Hal McIntyre (born Harold William McIntyre; November 29, 1914, Cromwell, Connecticut – May 5, 1959 Los Angeles, California) was an American saxophonist, clarinetist, and bandleader.

McIntyre played extensively as a teenager and led his own octet in 1935. Shortly thereafter, he was offered a temporary slot as an alto saxophonist behind Benny Goodman; this lasted only ten days, but Glenn Miller heard of his ability and drafted him as a founding member of the Glenn Miller Orchestra, where he played from 1937 to 1941.

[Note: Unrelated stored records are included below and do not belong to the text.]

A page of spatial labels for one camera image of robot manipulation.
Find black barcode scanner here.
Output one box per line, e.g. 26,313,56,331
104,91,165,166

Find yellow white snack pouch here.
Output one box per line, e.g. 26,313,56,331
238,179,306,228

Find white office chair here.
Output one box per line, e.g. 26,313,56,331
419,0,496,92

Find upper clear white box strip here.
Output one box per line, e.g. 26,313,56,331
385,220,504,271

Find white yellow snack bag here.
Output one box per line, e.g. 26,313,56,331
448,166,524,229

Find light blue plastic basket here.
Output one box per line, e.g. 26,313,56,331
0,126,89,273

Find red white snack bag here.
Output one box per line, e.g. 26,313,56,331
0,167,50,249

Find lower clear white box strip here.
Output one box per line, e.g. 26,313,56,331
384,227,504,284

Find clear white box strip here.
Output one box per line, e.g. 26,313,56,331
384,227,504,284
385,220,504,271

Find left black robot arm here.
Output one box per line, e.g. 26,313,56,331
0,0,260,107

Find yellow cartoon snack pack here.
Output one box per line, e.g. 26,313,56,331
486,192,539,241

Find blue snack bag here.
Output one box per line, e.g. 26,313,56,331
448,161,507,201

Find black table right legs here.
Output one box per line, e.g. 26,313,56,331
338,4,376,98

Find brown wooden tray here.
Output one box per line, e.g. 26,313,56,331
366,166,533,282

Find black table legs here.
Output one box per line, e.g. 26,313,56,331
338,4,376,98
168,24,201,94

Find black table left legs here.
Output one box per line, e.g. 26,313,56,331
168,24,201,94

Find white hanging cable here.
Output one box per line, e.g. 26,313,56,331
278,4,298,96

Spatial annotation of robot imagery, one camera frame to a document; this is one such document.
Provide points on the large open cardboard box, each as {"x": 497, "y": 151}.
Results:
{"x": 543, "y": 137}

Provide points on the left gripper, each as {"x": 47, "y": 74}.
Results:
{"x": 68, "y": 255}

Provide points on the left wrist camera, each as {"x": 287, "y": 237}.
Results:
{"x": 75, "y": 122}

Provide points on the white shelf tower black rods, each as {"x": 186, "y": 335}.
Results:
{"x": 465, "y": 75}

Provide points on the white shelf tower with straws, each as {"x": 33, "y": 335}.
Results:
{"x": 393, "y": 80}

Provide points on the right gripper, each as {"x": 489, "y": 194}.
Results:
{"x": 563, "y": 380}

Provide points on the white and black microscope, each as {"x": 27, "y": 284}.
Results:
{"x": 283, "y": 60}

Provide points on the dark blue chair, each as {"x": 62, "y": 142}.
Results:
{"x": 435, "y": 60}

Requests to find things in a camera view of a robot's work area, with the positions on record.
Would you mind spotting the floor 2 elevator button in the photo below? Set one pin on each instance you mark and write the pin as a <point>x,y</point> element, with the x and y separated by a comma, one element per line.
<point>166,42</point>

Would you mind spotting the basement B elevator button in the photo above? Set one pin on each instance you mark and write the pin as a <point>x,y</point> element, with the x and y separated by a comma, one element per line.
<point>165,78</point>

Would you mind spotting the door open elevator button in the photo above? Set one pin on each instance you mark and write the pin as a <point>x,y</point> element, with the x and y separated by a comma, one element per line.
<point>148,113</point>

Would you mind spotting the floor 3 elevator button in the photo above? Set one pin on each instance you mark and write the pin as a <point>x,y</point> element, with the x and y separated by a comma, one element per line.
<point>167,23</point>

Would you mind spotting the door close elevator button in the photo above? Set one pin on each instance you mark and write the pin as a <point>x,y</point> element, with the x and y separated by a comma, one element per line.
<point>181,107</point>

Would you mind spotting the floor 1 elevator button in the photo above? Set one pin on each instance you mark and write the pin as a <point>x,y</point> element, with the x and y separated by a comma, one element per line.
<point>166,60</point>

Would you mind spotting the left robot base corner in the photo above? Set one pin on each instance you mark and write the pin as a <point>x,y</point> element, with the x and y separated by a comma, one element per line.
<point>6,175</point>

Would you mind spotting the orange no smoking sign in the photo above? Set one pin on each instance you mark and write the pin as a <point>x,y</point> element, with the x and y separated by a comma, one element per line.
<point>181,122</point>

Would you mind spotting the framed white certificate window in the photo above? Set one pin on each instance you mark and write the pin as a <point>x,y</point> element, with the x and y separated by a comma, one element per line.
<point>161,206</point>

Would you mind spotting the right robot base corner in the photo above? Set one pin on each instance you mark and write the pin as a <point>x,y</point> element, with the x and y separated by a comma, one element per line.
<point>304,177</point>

Miller encouraged McIntyre to start his own group again, and the McIntyre Orchestra first played in New Rochelle, New York in 1941; the ensemble included vocalists Gloria Van, Ruth Gaylor, and Al Nobel, bassist Eddie Safranski, and saxophonist Allen Eager. They played many major ballrooms throughout the United States, and played overseas for troops during World War II. He toured extensively with songstress Sunny Gale until the summer of '51. He maintained the orchestra into the 1950s, backing The Mills Brothers for their 1952 smash hit "Glow Worm".

He co-wrote the song "Daisy Mae" with Billy May which was recorded by Glenn Miller and His Orchestra.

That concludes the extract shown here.